Lucene - Core
  1. Lucene - Core
  2. LUCENE-5048

NegativeArraySizeException caused by ff.addFields

    Details

    • Type: Bug Bug
    • Status: Closed
    • Priority: Major Major
    • Resolution: Fixed
    • Affects Version/s: 4.2, 4.3
    • Fix Version/s: 4.4, Trunk
    • Component/s: modules/facet
    • Labels:
      None
    • Environment:

      Not sure if this is applicable, but it's Gentoo Linux with java 1.7 on a dual intel xeon lga2011 with supermicro server motherboard and 256GB of ram

    • Lucene Fields:
      New, Patch Available

      Description

      I have a Server/Client software that I have created which has a server process that accepts connections from clients that transmit data about local connection information. This data is than buffered and a ThreadPoolExecutor runs to take the data and put it into a lucene index as well as a facet index. This works perfect for the lucene index, but the facet index randomly generates a NegativeArraySizeException. I cannot find any reason why the exception would be caused because lines with the same type of data do not throw it, then all of a sudden the exception is thrown, typically 4 of them in a row. I talked with mikemccand on IRC and he requested I submit this issue.

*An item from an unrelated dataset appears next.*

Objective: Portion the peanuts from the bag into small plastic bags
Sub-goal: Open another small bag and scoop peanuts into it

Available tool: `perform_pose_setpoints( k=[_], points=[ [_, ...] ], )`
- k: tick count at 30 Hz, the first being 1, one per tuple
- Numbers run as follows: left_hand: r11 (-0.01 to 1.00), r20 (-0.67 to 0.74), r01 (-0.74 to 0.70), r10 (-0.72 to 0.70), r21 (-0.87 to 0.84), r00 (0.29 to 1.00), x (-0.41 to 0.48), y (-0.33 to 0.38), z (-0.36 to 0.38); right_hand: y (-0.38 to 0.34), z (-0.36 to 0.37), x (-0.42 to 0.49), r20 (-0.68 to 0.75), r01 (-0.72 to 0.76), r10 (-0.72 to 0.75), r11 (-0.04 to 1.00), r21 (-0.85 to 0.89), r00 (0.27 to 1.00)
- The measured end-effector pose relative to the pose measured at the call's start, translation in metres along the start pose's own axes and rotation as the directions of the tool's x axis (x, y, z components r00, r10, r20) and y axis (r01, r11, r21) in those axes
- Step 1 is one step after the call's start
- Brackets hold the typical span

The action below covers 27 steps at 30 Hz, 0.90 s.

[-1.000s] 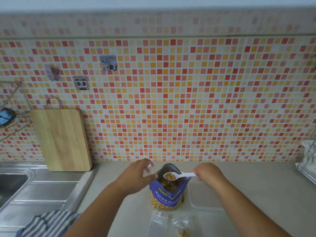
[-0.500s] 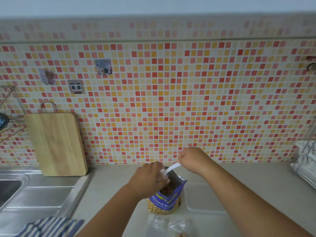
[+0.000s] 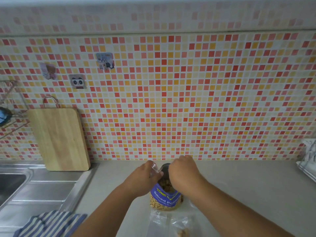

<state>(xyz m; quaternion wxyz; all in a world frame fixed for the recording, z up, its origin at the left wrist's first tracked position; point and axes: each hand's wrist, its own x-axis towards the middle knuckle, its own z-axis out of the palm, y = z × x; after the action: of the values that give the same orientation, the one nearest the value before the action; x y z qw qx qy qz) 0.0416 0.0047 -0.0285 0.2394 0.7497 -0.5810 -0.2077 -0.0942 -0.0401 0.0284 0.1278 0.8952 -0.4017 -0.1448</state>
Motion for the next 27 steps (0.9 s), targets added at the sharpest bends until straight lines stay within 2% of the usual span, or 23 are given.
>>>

      After some discussion, he seems to think it's because some of the values I am using are rather large.

      Here is the exception...
      java.lang.NegativeArraySizeException
      at java.lang.AbstractStringBuilder.<init>(AbstractStringBuilder.java:64)
      at java.lang.StringBuilder.<init>(StringBuilder.java:97)
      at org.apache.lucene.facet.taxonomy.writercache.cl2o.CharBlockArray.subSequence(CharBlockArray.java:164)
      at org.apache.lucene.facet.taxonomy.writercache.cl2o.CategoryPathUtils.hashCodeOfSerialized(CategoryPathUtils.java:50)
      at org.apache.lucene.facet.taxonomy.writercache.cl2o.CompactLabelToOrdinal.stringHashCode(CompactLabelToOrdinal.java:294)
      at org.apache.lucene.facet.taxonomy.writercache.cl2o.CompactLabelToOrdinal.grow(CompactLabelToOrdinal.java:184)
      at org.apache.lucene.facet.taxonomy.writercache.cl2o.CompactLabelToOrdinal.addLabel(CompactLabelToOrdinal.java:116)
      at org.apache.lucene.facet.taxonomy.writercache.cl2o.Cl2oTaxonomyWriterCache.put(Cl2oTaxonomyWriterCache.java:84)
      at org.apache.lucene.facet.taxonomy.directory.DirectoryTaxonomyWriter.addToCache(DirectoryTaxonomyWriter.java:592)
      at org.apache.lucene.facet.taxonomy.directory.DirectoryTaxonomyWriter.addCategoryDocument(DirectoryTaxonomyWriter.java:551)
      at org.apache.lucene.facet.taxonomy.directory.DirectoryTaxonomyWriter.internalAddCategory(DirectoryTaxonomyWriter.java:501)
      at org.apache.lucene.facet.taxonomy.directory.DirectoryTaxonomyWriter.internalAddCategory(DirectoryTaxonomyWriter.java:494)
      at org.apache.lucene.facet.taxonomy.directory.DirectoryTaxonomyWriter.addCategory(DirectoryTaxonomyWriter.java:468)
      at org.apache.lucene.facet.index.FacetFields.addFields(FacetFields.java:175)
      at net.domain.NetstatIndexer.IndexJob.run(IndexJob.java:73)
      at java.util.concurrent.ThreadPoolExecutor.runWorker(ThreadPoolExecutor.java:1145)
      at java.util.concurrent.ThreadPoolExecutor$Worker.run(ThreadPoolExecutor.java:615)
      at java.lang.Thread.run(Thread.java:722)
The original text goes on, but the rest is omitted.